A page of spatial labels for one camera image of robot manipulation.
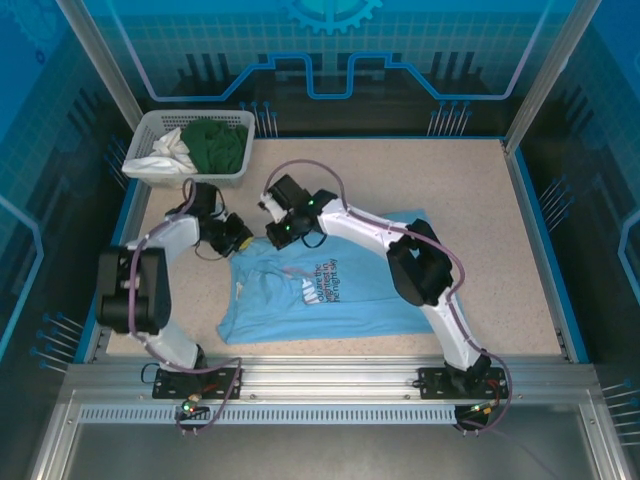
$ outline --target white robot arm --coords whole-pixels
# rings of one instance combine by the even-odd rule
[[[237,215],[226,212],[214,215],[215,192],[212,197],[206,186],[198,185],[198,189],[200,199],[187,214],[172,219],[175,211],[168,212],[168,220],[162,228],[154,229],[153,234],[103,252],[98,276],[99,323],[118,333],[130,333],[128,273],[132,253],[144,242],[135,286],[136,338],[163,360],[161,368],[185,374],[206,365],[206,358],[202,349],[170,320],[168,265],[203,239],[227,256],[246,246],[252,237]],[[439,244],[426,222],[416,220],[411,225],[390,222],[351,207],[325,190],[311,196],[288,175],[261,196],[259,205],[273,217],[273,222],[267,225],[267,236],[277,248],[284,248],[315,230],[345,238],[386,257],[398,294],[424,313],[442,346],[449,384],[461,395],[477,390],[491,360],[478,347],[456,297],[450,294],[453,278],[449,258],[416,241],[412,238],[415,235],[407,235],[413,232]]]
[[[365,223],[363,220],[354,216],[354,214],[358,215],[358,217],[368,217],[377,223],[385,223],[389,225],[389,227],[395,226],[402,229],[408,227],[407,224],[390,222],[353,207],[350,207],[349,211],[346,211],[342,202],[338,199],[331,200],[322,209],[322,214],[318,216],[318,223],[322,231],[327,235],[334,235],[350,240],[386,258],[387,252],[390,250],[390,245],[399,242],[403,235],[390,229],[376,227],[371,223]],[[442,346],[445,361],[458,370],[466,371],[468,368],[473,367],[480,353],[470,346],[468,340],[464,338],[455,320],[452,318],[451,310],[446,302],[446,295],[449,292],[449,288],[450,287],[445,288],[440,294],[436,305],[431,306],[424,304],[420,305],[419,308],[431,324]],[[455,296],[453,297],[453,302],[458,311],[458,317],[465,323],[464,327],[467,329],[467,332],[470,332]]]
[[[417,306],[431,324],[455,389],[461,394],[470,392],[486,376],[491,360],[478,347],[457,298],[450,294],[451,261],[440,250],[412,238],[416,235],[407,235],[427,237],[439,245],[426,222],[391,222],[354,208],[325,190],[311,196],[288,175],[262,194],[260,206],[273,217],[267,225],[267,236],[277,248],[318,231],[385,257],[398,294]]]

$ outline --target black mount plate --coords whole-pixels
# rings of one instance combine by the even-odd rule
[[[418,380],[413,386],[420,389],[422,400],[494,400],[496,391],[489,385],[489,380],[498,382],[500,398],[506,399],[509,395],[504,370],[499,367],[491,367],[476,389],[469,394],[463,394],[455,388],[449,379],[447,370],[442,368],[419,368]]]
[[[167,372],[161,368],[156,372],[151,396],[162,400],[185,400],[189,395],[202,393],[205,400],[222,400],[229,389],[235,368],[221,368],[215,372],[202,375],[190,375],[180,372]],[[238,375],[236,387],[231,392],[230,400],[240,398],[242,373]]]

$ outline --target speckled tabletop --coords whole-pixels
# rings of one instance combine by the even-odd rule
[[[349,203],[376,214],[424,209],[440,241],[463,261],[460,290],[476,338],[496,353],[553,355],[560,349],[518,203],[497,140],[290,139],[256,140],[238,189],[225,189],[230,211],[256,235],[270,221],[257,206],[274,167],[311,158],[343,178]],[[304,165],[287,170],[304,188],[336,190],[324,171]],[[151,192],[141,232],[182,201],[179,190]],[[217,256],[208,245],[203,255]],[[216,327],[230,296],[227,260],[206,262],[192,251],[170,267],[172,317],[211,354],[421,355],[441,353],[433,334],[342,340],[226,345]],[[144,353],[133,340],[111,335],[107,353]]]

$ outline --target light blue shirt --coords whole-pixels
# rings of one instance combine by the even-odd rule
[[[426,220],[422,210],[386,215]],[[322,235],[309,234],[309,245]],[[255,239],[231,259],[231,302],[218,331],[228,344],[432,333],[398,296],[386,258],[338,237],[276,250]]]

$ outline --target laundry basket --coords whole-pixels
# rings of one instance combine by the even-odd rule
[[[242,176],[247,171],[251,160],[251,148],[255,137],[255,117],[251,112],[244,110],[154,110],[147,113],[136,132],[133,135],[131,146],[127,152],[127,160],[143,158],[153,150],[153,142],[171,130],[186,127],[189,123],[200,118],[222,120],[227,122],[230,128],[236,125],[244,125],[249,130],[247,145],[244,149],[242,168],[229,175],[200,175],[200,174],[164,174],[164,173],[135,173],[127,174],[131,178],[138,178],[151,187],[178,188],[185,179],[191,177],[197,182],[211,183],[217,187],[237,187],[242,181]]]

# Your task
Everything from the line containing "basket --coords whole-pixels" to the last line of the material above should be printed exactly, both ends included.

# Written answer
$ outline --target laundry basket --coords whole-pixels
# rings of one instance combine by the even-odd rule
[[[242,176],[247,171],[251,160],[251,148],[255,137],[255,117],[251,112],[244,110],[154,110],[147,113],[136,132],[133,135],[131,146],[127,152],[127,160],[143,158],[153,150],[153,142],[171,130],[186,127],[189,123],[200,118],[222,120],[227,122],[230,128],[236,125],[244,125],[249,130],[247,145],[244,149],[242,168],[229,175],[200,175],[200,174],[164,174],[164,173],[135,173],[127,174],[131,178],[138,178],[151,187],[178,188],[185,179],[191,177],[197,182],[211,183],[217,187],[237,187],[242,181]]]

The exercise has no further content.